Chief Rabbi René Gutman

Like science, technology, culture, philosophy and politics, our social structures have clearly become secular, in the sense that religion no longer regulates them – but this does not mean that the modern world has lost all sense of the sacred. Indeed, the ideologies reflected in talk of the “end of religions” and “death-of-God theology” are starting to seem poor tools for tackling the complexities of life today. Perhaps they really reflect our inability to decipher signs of a return to the sacred - disillusioned as we are by the crisis of religious practice, and the idea that the sacred is no longer our monopoly.

Religion today is a protest, not so much against our Western societies’ indigence, as against their lack of meaning - so much so indeed that it sometimes looks like a kind of counter-culture. Perhaps it embodies, not absence and outworn apprehensions, but a new creativity? To the extent that religion no longer necessarily expresses the quest for false security, but rather – on the profoundest level - man’s longings, and also his transcendence of those longings, we must now put a rather simplistic faith/religion antithesis behind us.

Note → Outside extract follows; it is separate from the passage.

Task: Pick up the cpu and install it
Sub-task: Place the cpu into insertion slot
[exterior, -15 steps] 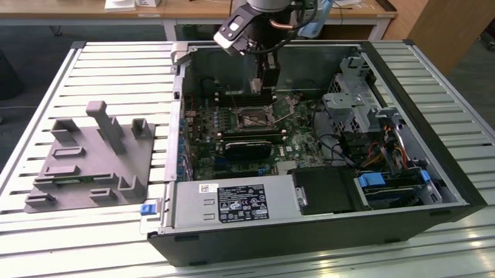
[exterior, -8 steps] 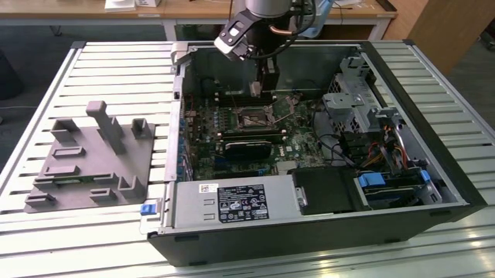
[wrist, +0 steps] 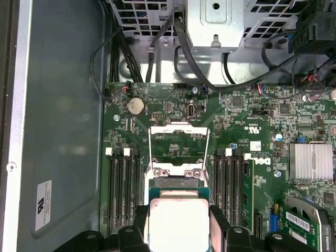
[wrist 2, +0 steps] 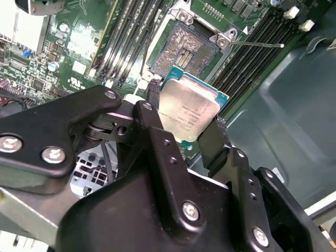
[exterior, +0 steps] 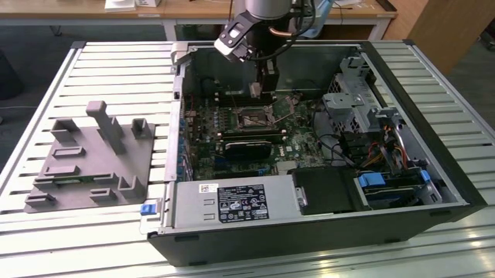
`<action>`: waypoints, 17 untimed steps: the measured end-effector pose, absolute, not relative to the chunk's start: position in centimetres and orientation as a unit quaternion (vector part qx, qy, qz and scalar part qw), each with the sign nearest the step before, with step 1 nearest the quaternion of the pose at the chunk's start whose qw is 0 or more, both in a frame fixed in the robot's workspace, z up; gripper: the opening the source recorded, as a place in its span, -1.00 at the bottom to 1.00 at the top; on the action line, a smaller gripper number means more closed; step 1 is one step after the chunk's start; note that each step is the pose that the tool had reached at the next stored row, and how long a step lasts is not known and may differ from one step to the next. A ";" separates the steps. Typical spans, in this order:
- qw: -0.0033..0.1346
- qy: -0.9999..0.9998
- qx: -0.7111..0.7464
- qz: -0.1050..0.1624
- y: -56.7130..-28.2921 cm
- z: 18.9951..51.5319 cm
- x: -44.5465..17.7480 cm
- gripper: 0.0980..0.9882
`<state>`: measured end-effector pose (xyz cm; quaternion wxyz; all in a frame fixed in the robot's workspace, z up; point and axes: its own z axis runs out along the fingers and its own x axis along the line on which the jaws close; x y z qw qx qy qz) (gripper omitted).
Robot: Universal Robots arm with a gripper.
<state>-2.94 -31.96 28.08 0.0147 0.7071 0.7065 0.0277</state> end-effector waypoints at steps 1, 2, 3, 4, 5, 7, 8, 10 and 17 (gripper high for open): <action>0.015 0.707 0.707 0.028 -32.0 28.0 -2.9 0.00; 0.015 0.707 0.707 0.028 -32.0 27.9 -2.9 0.00; 0.015 0.707 0.707 0.028 -32.0 27.8 -2.9 0.00; 0.015 0.707 0.707 0.028 -32.0 27.7 -2.9 0.00; 0.015 0.707 0.707 0.028 -32.0 27.6 -2.9 0.00; 0.015 0.707 0.707 0.028 -32.0 27.5 -2.9 0.00; 0.015 0.707 0.707 0.028 -32.0 27.4 -2.9 0.00; 0.015 0.707 0.707 0.028 -32.0 27.3 -2.9 0.00; 0.015 0.707 0.707 0.028 -32.0 26.7 -3.0 0.00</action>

Does secularisation mean that the human and divine projects now coincide to a point where religion has a utopian function? In one sense, secularisation may mean disenchantment, since it leaves us alone in a world stripped of the sacred. In another, however, it means re-enchantment, since it makes the world a less frightening place, leaving us full masters of our destiny, but without the hope of some ultimate straightening of accounts. Can we combine the benefits of secularisation and religion by removing the drawbacks of each (lack of transcendence and fear of a last judgment)? For Judaism, this should be no problem, since our relationship with God and our relationship with other humans are never seen as separate. The sacred is not all-consuming, it does not put the faithful on a higher plane, and it is not the prisoner of human religious observance – it is truly present only when we recognise others and welcome them.